His first public appearance in oratorio was in October 1842, when he sang in Rossini's Stabat Mater for the Melophonic Society. In 1848 he was appointed a Gentleman of the Chapel Royal. He performed at the Concerts of Antient Music in 1846; he also sang at concerts of the Three Choirs Festival and the Sacred Harmonic Society.

In 1846 Lockey was engaged for the Birmingham Festival: in the first performance, on 26 August, of Mendelssohn's oratorio Elijah he sang "Then shall the righteous". Mendelssohn, on hearing him rehearse the song, asked him also to sing "If with all your hearts", which had been assigned to another singer. "A young English tenor," the composer wrote in a letter, "sang the last air so very beautifully that I was obliged to collect myself to prevent my being overcome, and to enable me to beat time steadily."

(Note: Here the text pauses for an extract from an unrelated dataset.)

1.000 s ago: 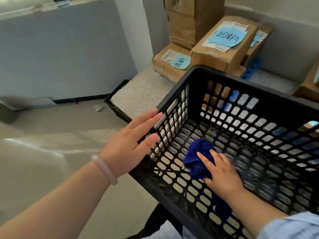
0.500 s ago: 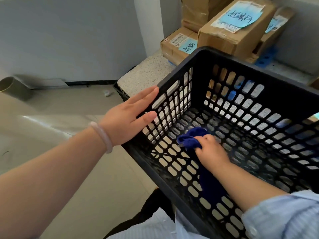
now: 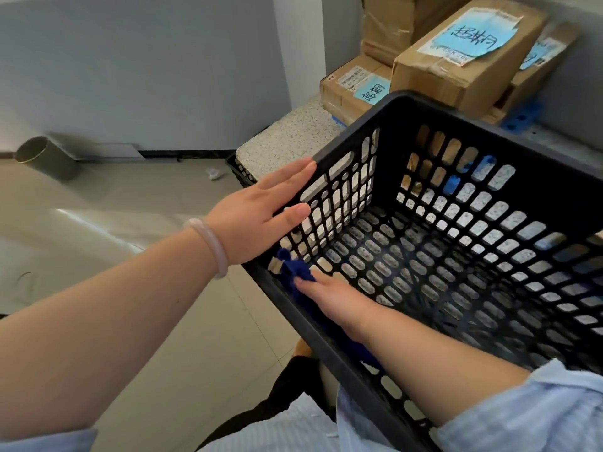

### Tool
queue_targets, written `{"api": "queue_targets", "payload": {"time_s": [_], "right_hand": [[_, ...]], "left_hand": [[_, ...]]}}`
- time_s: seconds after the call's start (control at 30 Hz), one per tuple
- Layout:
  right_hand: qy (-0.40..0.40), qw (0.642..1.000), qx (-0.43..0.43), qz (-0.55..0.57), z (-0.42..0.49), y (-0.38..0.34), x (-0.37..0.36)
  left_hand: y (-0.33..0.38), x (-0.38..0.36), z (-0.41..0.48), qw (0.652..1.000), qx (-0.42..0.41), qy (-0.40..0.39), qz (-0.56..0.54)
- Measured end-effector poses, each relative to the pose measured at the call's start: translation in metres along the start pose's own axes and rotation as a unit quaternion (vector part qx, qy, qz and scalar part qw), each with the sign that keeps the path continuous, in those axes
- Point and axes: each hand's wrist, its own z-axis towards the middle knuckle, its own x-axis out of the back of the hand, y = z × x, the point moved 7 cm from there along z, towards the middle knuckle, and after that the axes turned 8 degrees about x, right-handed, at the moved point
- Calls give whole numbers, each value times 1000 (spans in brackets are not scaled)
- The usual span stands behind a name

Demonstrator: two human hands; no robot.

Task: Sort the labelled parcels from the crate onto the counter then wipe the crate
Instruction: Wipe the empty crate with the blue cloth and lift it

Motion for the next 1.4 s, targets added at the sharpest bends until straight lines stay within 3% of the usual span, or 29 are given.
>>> {"api": "queue_targets", "payload": {"time_s": [0.17,0.27,0.37,0.43,0.53,0.63,0.7,0.77,0.83,1.07,1.2,1.4], "right_hand": [[-5,992,68,105,-23,-46,-1],[-37,983,126,128,-39,-71,-7],[16,978,210,-1,-35,-66,-5],[31,972,218,-86,-27,-48,-4],[36,961,117,-247,-15,-8,10],[9,907,21,-420,-9,27,19],[7,927,0,-376,-10,31,20],[16,969,-3,-247,-17,24,21],[25,988,-3,-149,-32,10,23],[-3,990,141,29,-96,-73,10],[10,979,187,-82,-108,-71,9],[3,939,19,-343,-67,28,30]], "left_hand": [[0,1,0,1000,-6,0,-24],[-5,1,1,995,3,-3,-99],[-9,-2,2,990,0,-5,-141],[-10,-3,2,990,0,-5,-138],[-9,-2,2,993,0,-2,-120],[-6,-1,0,995,5,-6,-103],[-4,0,0,996,7,-3,-93],[-2,1,-1,996,9,-2,-87],[1,2,-1,997,10,-2,-79],[3,2,-2,996,19,0,-86],[-1,1,-1,996,24,-3,-83],[-2,0,-2,995,32,1,-92]]}}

On 24 May 1853 he married Martha Williams, a contralto singer (died 1897). They had four children, John, Charles, Richard and Martha. Apparently only one son, John, outlived Charles and Martha.

Lockey retired from public life about 1862, on account of a throat disorder, and entered into business at Gravesend and Dover. He nominally held his position at St Paul's until his death, but for forty-three years Fred Walker, Joseph Barnby, and Edward Lloyd were his deputies. He died on 3 December 1901 in Hastings.